**HOW TO COMPLETE THIS TASK**
Your output should be the lines below from the one holding "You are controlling" through the one holding "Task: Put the", transcribed exactly, with no pictures.

**INFORMATION GIVEN**
----
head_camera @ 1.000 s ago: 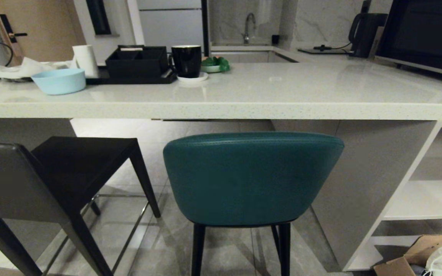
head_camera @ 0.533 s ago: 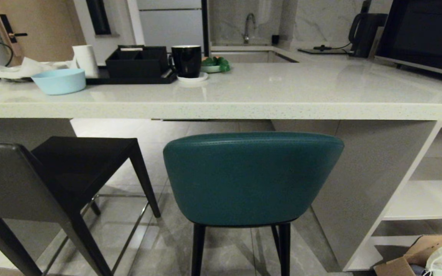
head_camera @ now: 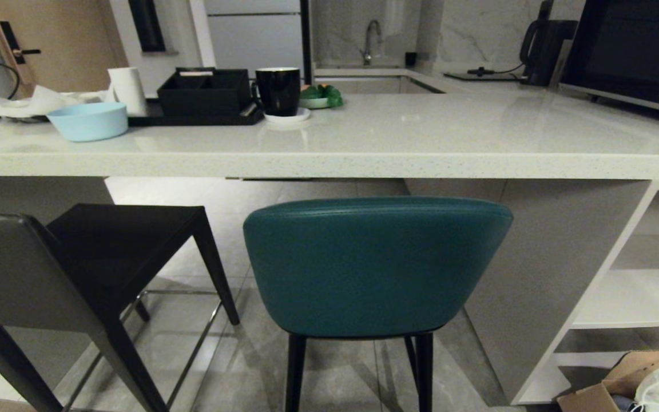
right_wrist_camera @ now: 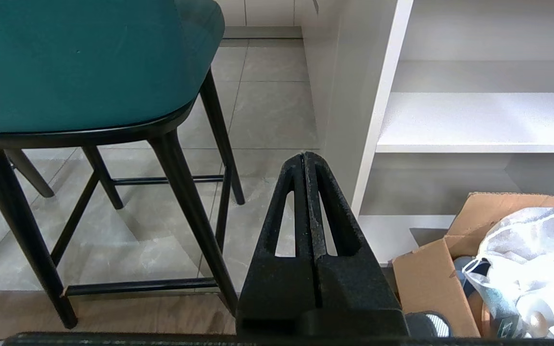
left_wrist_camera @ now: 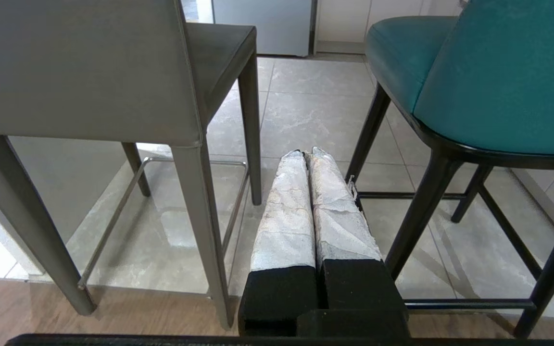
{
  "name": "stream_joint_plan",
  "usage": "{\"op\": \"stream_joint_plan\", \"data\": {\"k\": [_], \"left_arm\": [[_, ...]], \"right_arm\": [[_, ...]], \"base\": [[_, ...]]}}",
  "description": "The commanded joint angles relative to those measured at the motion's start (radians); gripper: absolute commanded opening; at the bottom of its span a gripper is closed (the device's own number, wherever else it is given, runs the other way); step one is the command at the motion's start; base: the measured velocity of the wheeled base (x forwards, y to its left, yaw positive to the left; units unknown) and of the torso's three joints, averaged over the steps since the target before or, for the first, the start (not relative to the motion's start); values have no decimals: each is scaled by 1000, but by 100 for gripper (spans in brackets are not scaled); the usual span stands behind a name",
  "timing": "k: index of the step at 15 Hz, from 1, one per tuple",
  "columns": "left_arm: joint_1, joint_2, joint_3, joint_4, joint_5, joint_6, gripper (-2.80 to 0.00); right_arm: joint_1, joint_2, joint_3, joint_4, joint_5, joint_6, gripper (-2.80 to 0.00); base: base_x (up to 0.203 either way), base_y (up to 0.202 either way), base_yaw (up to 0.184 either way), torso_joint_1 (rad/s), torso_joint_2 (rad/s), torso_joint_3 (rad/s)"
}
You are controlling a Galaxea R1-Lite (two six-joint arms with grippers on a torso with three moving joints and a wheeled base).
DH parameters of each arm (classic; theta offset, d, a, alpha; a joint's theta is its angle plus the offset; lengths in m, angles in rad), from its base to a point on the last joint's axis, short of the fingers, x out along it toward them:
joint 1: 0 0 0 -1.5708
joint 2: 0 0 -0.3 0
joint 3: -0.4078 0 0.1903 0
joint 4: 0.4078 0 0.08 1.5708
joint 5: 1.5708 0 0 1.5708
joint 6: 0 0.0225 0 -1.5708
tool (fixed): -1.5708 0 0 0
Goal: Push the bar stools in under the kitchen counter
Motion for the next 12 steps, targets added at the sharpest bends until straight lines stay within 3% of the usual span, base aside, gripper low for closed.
{"op": "stream_joint_plan", "data": {"k": [1,7,12], "left_arm": [[2,0,18,-1,-1,-1,-280],[2,0,18,-1,-1,-1,-280],[2,0,18,-1,-1,-1,-280]], "right_arm": [[0,2,0,0,0,-1,-280],[0,1,0,-1,0,-1,-280],[0,2,0,0,0,-1,-280]], "base": [[0,0,0,0,0,0],[-15,0,0,1,0,0],[-195,0,0,3,2,1]]}}
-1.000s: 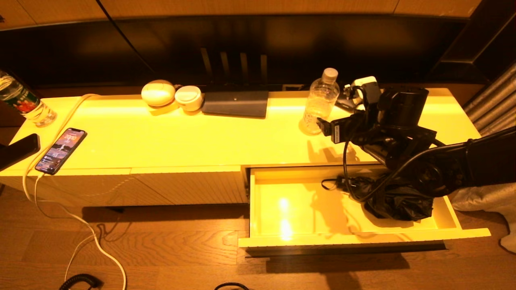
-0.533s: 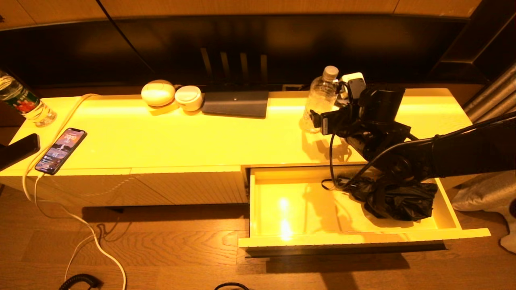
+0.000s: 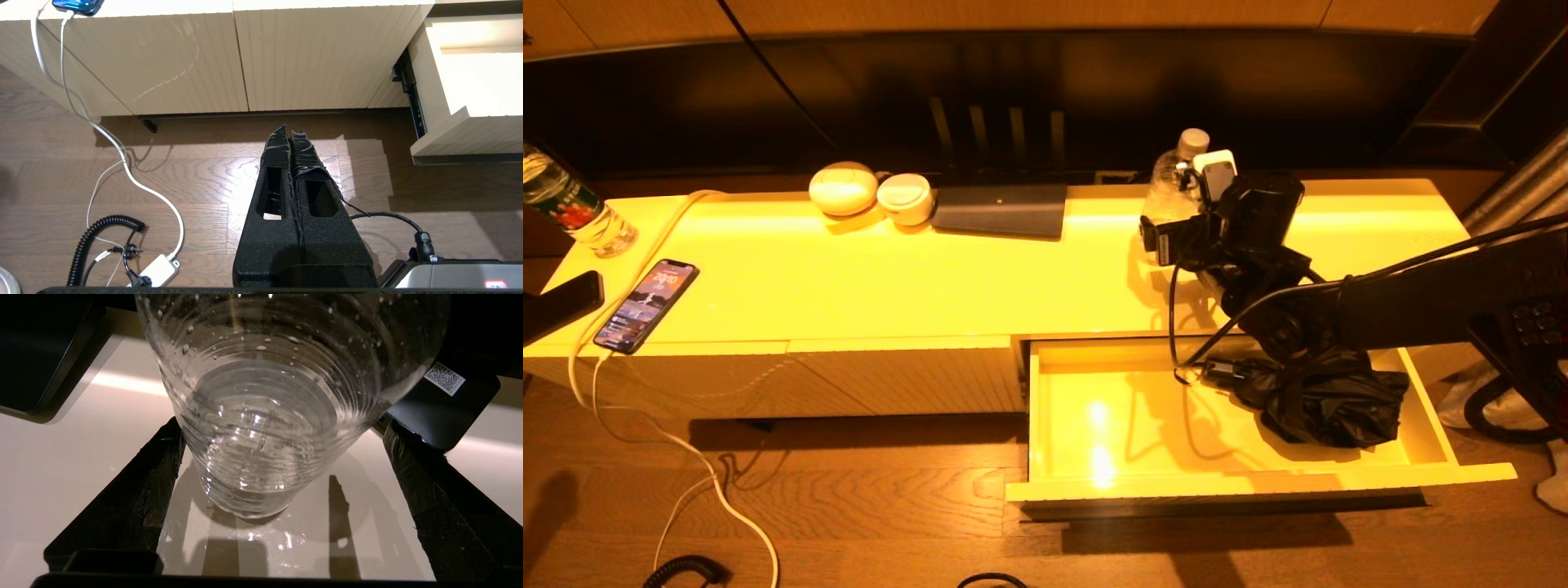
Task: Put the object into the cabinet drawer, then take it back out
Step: Put the mineral water in the drawer
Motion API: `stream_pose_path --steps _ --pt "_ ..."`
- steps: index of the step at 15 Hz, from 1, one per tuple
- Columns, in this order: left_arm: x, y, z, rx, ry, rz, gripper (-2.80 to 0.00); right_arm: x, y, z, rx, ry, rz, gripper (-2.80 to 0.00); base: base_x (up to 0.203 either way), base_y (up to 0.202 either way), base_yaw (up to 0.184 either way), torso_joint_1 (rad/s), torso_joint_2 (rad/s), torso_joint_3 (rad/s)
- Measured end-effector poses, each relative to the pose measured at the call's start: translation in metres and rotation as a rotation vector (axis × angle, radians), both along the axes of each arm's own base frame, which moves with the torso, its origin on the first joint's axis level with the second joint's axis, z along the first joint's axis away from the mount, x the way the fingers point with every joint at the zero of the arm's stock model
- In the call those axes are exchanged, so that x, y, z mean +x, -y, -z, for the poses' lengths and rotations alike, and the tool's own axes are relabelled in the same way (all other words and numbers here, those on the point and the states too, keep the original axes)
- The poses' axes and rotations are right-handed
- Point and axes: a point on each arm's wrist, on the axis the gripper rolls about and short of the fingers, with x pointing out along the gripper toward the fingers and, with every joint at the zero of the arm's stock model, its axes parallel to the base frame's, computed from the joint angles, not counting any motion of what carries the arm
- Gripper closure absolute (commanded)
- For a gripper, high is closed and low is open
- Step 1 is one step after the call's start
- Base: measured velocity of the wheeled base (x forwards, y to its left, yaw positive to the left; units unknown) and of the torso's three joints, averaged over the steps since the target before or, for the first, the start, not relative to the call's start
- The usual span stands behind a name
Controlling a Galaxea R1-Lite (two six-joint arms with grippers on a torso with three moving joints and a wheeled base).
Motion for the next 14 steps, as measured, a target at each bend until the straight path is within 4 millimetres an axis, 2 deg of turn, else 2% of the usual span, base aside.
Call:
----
**OUTPUT**
You are controlling a Galaxea R1-Lite (two six-joint arms with grippers on a torso with three moving joints and a wheeled base).
DH parameters of each arm (classic; theta offset, d, a, alpha; a joint's theta is its angle plus the offset; lengths in m, angles in rad), from its base to a point on the last joint's axis, short of the fingers, x out along it toward them:
joint 1: 0 0 0 -1.5708
joint 2: 0 0 -0.3 0
joint 3: -0.4078 0 0.1903 0
joint 4: 0.4078 0 0.08 1.5708
joint 5: 1.5708 0 0 1.5708
joint 6: 0 0.0225 0 -1.5708
tool (fixed): -1.5708 0 0 0
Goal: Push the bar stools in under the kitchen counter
Motion for the next 12 steps, targets added at the sharpest bends until straight lines stay within 3% of the usual span, base aside, gripper low for closed.
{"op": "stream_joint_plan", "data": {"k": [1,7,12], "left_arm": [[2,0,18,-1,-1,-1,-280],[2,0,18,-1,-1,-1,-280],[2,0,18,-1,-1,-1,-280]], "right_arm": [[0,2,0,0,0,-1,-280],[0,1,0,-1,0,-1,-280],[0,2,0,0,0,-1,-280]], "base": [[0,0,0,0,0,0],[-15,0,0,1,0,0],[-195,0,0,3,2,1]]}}
-1.000s: 
-0.533s: 
+0.000s: 
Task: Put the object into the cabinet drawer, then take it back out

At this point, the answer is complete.